Nuovo attacco israeliano all’aeroporto di Aleppo. La Siria: «crimine di guerra»
Medio Oriente Il raid, il secondo in una settimana, avrebbe fatto almeno tre morti.
Medio Oriente Il raid, il secondo in una settimana, avrebbe fatto almeno tre morti.
Sarebbero almeno tre, secondo fonti non ufficiali, le vittime del nuovo attacco aereo lanciato martedì sera da Israele contro l’aeroporto civile di Aleppo, il secondo in una settimana. Le notizie sono scarse. I missili avrebbero colpito vari obiettivi e messo fuori uso l’aeroporto dotato di una sola pista, già centrata una settimana fa durante uno dei bombardamenti israeliani più devastanti con missili che sono caduti anche sull’aeroporto internazionale di Damasco.
Aleppo è finita nel mirino di Israele perché, secondo la versione che il governo Lapid comunica alla stampa locale, l’Iran avrebbe scelto l’aeroporto nel nord della Siria per far atterrare velivoli con a bordo componenti per i missili destinati al movimento sciita libanese Hezbollah, alleato di Teheran. Ma Israele, più di ogni altra cosa, prova a far vacillare l’anello più debole dell’alleanza Iran-Siria-Hezbollah. Ieri il presidente della commissione per gli affari esteri della Knesset, Ram Ben Barak, senza confermare il coinvolgimento dello Stato ebraico, ha detto che «L’attacco non ha consentito ad alcuni aerei di atterrare» e che è stato «un messaggio per (il presidente) Bashar Assad: se atterreranno aerei il cui scopo è incoraggiare il terrorismo allora la capacità di trasporto della Siria verrà danneggiata». La risposta di Damasco non si è fatta attendere. «I ricorrenti attacchi israeliani, in particolare il puntamento sistematico e deliberato di obiettivi civili in Siria, equivalgono a un crimine di guerra secondo il diritto internazionale», si legge in un comunicato del ministero degli esteri siriano.

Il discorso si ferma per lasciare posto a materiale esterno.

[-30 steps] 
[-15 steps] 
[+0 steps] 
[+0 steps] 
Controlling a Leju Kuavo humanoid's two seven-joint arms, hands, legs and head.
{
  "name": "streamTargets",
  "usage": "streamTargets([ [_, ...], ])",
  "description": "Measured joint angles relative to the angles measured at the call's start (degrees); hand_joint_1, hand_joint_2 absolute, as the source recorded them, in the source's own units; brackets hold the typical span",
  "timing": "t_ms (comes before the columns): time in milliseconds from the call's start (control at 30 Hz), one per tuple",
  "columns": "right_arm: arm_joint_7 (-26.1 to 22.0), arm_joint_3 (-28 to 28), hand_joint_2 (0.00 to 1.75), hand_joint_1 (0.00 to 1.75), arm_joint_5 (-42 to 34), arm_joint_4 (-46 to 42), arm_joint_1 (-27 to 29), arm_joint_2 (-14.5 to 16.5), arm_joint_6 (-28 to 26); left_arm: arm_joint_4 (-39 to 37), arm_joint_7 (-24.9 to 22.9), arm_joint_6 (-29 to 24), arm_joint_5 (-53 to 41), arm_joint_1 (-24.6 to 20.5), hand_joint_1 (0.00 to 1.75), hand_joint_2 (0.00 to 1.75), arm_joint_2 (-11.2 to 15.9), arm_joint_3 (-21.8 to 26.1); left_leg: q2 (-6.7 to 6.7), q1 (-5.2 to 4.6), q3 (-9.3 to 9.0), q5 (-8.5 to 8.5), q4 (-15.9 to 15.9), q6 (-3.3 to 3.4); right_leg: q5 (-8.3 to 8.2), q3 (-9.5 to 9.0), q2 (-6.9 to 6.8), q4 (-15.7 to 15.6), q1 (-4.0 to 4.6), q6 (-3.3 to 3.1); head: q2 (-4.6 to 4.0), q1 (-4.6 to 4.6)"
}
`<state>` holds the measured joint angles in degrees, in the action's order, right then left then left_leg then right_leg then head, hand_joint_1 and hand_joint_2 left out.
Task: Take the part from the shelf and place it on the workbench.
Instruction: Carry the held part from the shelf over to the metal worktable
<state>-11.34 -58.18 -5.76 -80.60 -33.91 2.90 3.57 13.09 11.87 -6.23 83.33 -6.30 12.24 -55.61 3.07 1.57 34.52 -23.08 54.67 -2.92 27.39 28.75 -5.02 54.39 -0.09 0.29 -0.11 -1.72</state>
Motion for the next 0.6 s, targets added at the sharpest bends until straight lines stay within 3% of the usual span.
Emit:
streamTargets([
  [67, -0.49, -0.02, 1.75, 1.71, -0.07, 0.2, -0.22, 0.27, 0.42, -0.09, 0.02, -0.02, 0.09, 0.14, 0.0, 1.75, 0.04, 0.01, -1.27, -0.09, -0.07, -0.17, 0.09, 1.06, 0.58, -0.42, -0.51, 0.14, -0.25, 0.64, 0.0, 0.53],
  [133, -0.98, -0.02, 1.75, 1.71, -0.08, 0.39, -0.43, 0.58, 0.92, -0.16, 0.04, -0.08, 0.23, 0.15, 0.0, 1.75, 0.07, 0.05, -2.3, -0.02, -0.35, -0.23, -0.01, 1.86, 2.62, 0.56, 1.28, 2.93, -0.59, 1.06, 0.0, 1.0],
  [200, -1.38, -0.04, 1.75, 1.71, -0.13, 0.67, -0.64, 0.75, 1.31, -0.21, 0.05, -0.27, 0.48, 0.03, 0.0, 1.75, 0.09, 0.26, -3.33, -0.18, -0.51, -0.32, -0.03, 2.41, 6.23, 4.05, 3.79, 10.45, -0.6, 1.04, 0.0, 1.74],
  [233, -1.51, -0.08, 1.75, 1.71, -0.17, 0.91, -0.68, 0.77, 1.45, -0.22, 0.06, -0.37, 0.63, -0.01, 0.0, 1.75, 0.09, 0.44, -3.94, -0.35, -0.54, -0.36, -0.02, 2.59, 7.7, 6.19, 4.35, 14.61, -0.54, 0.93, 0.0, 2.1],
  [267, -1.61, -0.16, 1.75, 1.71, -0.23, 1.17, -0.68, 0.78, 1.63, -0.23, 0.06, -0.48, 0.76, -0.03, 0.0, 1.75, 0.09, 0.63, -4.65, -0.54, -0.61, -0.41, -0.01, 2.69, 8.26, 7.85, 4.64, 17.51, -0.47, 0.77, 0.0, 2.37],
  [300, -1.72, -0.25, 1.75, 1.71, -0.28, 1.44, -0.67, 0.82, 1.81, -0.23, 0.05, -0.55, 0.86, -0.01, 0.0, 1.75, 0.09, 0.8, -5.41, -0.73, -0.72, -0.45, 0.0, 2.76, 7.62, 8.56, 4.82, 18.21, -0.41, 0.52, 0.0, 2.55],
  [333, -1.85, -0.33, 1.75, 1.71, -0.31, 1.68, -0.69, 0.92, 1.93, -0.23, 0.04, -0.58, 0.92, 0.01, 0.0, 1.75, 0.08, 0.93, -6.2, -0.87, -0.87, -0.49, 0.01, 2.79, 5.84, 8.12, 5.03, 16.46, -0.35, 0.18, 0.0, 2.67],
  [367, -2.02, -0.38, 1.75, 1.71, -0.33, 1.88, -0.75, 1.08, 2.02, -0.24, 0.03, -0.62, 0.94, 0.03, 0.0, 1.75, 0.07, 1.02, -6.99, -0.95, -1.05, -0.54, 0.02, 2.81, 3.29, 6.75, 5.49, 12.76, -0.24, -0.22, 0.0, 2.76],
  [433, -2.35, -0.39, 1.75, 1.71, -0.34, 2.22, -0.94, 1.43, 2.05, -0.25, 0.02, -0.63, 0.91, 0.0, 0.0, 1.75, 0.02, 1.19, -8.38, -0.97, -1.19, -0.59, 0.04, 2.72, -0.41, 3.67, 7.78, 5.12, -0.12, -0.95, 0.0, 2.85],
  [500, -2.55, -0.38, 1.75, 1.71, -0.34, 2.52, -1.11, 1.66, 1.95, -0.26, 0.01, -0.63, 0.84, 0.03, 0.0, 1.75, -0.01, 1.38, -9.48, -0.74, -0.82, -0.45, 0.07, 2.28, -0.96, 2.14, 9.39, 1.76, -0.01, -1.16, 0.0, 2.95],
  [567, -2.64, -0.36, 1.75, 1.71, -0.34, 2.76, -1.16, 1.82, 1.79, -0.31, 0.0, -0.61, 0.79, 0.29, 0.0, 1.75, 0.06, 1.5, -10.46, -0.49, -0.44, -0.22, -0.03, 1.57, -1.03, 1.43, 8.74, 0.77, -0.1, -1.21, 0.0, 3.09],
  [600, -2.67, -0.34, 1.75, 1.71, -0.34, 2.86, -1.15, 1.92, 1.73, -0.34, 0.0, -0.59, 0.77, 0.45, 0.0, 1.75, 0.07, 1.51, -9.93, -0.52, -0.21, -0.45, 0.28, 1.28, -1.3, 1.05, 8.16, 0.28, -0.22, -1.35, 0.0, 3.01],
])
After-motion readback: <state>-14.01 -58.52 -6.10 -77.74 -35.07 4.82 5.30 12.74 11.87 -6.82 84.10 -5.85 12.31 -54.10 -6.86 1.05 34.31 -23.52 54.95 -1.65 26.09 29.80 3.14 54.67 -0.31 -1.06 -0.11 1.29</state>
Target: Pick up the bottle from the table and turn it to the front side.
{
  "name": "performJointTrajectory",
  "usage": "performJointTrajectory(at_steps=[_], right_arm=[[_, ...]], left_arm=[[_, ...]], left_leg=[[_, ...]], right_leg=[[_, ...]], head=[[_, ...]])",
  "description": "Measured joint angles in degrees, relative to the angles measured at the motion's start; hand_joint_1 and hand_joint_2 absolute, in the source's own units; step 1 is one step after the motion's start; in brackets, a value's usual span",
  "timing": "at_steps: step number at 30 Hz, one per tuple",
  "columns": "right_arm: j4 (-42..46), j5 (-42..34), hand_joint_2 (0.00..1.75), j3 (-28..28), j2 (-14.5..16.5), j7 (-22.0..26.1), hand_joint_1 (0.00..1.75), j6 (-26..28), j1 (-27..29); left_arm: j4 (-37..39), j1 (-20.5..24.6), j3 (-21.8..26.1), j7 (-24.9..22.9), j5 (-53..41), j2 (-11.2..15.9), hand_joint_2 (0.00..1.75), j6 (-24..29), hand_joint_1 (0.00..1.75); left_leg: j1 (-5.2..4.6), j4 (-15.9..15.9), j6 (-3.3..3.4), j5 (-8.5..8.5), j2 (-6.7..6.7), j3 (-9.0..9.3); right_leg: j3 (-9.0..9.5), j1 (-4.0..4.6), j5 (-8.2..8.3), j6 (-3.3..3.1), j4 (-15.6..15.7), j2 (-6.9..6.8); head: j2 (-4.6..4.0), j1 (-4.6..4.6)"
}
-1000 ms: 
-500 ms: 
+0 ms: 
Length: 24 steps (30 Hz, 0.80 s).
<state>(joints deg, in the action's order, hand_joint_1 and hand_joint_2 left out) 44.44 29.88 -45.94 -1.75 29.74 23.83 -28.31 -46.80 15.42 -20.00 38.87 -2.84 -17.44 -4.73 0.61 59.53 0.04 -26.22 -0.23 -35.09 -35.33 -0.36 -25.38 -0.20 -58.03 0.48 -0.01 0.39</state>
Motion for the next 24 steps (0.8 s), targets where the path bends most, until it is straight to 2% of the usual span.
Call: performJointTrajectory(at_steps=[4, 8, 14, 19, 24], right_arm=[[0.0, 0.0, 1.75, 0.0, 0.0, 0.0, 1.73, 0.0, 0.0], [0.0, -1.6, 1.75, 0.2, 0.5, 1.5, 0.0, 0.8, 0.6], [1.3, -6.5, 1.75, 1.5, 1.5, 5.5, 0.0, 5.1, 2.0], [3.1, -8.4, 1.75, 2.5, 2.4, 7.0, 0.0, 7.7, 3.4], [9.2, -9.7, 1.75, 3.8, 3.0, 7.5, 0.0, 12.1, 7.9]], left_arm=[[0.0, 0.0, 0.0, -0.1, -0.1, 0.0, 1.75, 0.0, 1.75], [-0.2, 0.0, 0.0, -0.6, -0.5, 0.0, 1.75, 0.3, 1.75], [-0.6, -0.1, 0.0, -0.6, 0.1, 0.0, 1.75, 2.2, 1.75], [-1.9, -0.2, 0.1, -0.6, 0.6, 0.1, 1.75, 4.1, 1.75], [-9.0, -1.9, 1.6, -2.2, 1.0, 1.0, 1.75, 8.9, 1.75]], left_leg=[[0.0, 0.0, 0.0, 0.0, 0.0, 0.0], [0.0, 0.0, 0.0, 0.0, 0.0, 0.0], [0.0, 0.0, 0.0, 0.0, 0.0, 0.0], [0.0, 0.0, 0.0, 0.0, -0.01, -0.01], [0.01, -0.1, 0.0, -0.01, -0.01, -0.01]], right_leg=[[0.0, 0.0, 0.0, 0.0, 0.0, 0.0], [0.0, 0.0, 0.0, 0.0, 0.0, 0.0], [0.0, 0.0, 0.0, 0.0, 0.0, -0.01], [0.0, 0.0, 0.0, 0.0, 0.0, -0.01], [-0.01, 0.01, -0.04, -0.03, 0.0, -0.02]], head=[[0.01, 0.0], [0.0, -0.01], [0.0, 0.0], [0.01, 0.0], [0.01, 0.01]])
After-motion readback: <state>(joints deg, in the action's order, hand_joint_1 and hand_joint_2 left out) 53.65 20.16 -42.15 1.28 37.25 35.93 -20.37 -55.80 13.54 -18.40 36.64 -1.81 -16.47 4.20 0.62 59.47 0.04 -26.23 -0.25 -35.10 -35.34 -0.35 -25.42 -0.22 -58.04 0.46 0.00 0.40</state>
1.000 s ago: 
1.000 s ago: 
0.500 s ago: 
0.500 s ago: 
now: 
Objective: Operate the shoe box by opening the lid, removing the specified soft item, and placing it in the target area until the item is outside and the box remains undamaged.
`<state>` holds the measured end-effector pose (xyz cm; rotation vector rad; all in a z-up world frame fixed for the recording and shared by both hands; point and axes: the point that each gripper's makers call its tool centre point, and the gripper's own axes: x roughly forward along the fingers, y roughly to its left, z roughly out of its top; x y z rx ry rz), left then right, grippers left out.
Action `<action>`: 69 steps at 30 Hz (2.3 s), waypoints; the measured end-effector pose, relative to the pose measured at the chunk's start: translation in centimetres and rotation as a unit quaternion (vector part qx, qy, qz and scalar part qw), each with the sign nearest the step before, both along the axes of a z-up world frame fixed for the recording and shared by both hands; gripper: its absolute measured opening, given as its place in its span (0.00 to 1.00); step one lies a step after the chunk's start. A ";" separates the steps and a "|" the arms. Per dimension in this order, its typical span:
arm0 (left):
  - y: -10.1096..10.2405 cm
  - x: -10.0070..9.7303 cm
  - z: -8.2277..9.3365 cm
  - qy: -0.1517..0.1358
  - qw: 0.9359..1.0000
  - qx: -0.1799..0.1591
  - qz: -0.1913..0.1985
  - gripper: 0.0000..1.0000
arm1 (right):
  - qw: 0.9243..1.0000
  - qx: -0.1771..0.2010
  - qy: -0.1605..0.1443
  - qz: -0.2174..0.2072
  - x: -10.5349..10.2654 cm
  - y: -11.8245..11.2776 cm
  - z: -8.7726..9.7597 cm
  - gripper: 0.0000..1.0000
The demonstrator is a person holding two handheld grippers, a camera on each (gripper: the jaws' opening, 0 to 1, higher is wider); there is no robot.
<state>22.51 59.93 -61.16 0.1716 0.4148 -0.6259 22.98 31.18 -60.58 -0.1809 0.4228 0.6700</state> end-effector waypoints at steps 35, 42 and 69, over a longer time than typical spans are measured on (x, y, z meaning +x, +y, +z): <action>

Parole che non scuotono nessuno nell’Occidente impegnato a sostenere l’Ucraina nella guerra con la Russia. E neppure nel Cremlino alleato della Siria. Anzi, Israele sta sfruttando un cambiamento nel quadro militare fatto da Mosca: la rimozione del sistema di difesa antiaerea S-300 dalla Siria. La Russia aveva schierato la batteria vicino alla città di Masyaf alla fine del 2018 senza però trasferirla al comando diretto siriano. Qualche settimana fa è stata rispedita in Russia. Resta la più avanzata S-400 ma la sua funzione è solo quella di proteggere la base aerea russa in Siria.
Putin ha problemi più urgenti di cui occuparsi e non desidera lasciarsi coinvolgere più del dovuto in Siria e nello scontro, per ora a distanza, tra Israele e Iran (sul programma nucleare iraniano). Una guerra potrebbe innescarsi non in territorio siriano ma in mare. A Beirut è atteso Amos Hochstein mediatore Usa nel negoziato tra Israele e Libano sulla demarcazione del confine marittimo tra i due paesi. La proposta americana dovrebbe stabilire una linea intermedia tra le richieste delle due parti. Ma, si dice, lascerà il giacimento di gas naturale di Karish sotto il controllo israeliano. Il governo Lapid intenderebbe dare il via alle perforazioni alla fine di settembre. Il leader di Hezbollah, Hassan Nasrallah, ha avvertito che il suo movimento è pronto a una nuova guerra con Israele pur di difendere gli interessi del Libano che dal 2019 affronta una crisi economica e finanziaria devastante.